[Berzelius-users] Cluster expansion is complete - nodes are available

Thu Jun 22 15:58:26 CEST 2023

Dear Berzelius users,

The expansion of the Berzelius cluster has now been finalized and the nodes are
available for jobs as of today.

--- New Hardware ---

The cluster now consists of 94 nodes in total with our 34 new 80GB-nodes. The
hardware is very similar in all nodes, but the new 'fat' nodes have "more" of it
than the old 'thin' nodes. The fat nodes have twice the amount of VRAM, system
RAM, storage bandwidth and local scratch, but are identical otherwise.

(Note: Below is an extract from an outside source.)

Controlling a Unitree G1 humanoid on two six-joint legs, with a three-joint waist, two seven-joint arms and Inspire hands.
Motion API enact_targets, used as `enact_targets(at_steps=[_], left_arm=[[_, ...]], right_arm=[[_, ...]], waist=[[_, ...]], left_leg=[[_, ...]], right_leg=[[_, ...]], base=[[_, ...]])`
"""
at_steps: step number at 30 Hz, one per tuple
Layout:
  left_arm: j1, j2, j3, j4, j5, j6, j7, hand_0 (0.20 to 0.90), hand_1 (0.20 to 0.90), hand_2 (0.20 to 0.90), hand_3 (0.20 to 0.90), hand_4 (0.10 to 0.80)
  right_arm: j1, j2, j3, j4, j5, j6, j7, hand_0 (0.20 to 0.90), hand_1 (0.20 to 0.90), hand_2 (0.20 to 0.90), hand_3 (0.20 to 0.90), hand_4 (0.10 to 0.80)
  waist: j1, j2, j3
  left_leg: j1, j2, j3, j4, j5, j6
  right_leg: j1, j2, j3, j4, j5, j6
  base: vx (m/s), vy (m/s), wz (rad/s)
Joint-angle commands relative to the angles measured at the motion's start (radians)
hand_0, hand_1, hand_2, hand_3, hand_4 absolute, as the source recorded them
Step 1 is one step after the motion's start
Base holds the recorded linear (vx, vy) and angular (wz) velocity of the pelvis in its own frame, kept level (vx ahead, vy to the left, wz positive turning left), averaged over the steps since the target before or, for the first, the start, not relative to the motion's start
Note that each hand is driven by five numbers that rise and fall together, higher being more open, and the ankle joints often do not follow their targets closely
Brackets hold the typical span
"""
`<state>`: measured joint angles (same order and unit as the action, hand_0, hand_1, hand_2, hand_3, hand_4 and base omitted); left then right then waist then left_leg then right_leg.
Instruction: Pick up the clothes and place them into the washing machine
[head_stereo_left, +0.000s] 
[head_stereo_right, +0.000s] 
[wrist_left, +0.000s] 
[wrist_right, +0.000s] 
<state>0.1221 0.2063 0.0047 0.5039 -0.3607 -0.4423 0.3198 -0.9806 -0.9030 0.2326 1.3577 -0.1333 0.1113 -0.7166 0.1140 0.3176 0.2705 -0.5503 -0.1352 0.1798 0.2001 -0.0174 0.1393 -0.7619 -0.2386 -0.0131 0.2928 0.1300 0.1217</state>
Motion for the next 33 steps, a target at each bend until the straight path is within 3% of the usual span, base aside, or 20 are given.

|----------------------+--------------------------+--------------------------|
|                      | DGX A100 40GB 'thin'     | DGX A100 80GB 'fat'      |
|----------------------+--------------------------+--------------------------|
| Number of nodes      | 60                       | 34                       |
| Node names           | node[001-060]            | node[061-094]            |
| GPUs                 | 8x A100 40 GB            | 8x A100 80 GB            |
| Compute Interconnect | 8x 200Gbit/s HDR IB      | 8x 200Gbit/s HDR IB      |
| Storage Interconnect | 1x 200Gbit/s HDR IB      | 2x 200Gbit/s HDR IB      |
| RAM                  | 1TB                      | 2TB                      |
| CPU                  | 2x AMD EPYC 7742 64-Core | 2x AMD EPYC 7742 64-Core |
|----------------------+--------------------------+--------------------------|

Additionally, the storage has been expanded from 1PB to 1.5PB. We estimate the
aggregated sustained read performance of the storage to be over 300 GB/s after
the expansion, up from the previous 192 GB/s.

--- New Scheduling Policy ---

With the new nodes, we also have a new scheduling policy, affecting scheduling
for *all* users. As the new 'fat' nodes are almost twice as expensive than the
older 'thin' nodes, 'fat' nodes are billed at 2x the cost of 'thin' nodes. That
is, one GPU-hour on a 'fat' node equals two GPU-hours on a 'thin' node.

However, to ensure efficient use of resources and keep queues short, both
generations are combined into a *single queue*. Slurm will prioritize the thin
nodes, but will move any "overflow" from thin nodes to fat nodes. This is the
*default behaviour*, but users are still able to control where jobs end up:

  - If the 'thin' feature is specified via `-C thin`, Slurm will ensure the job
    is scheduled on a 'thin' node, billed at 1x. Use this if 40GB VRAM is enough,
    and you want to ensure the job is billed at 1x.

  - If the 'fat' feature is specified via `-C fat`, Slurm will ensure the job is
    scheduled on a 'fat' node, billed at 2x. Use this when 80GB VRAM is desired.

  - If no feature flag is specified, neither 'thin' nor 'fat', Slurm will
    prioritize scheduling the job on 'thin' nodes, but may schedule the job on
    'fat' nodes instead if the 'thin' nodes are filling up. The job will be
    billed at either 1x or 2x, depending on where it ends up. This is the default
    behaviour, as we expect it will increase utilization and reduce time spent in
    the queue. It may be beneficial for some use cases to detect how much VRAM is
    available at runtime and adjust relevant parameters to use all available
    VRAM when scheduling jobs this way.

Please reach out to us if you find any bugs in the implementation of this
policy, or if it affects your existing workflow negatively.

--- Issues During the Expansion ---

In general, the expansion went according to plan without any larger issues. The
largest user-facing issue was the brief unplanned filesystem outage [0]. Further
looking into the root cause for the outage, we found some servers with less
power redundancy than we expected. This specific issue has been corrected.

[0] https://lists.nsc.liu.se/mailman/public/berzelius-users/2023-April/000034.html

Kind regards,
The Berzelius team at NSC